**What to do**
Determine the number of lines in the data that contain "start", and write only that number.

**Raw data**

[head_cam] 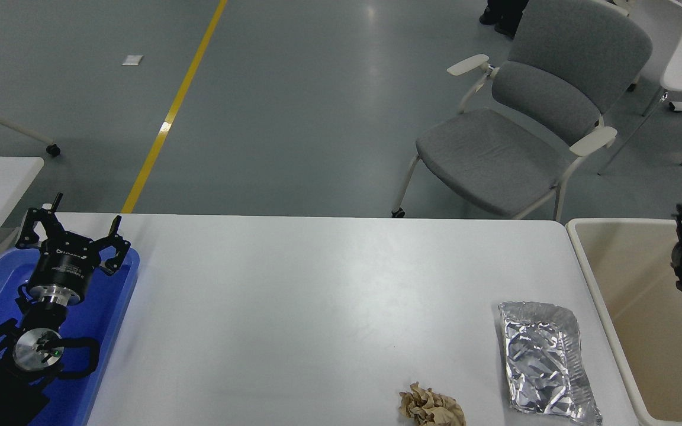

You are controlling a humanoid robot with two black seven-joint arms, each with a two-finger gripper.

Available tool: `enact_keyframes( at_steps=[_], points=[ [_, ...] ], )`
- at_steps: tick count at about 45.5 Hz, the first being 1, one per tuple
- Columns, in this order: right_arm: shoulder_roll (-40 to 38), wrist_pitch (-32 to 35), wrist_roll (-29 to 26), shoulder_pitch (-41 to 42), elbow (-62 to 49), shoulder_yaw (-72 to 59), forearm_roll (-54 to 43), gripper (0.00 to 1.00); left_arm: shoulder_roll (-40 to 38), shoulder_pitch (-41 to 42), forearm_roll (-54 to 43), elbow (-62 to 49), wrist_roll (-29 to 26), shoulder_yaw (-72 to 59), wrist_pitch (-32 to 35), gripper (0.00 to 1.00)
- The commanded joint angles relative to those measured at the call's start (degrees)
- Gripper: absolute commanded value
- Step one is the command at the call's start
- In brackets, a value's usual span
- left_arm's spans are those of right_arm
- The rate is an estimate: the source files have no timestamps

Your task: Clean the table surface

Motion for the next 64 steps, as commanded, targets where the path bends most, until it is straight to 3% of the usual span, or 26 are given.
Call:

**Expected answer**
2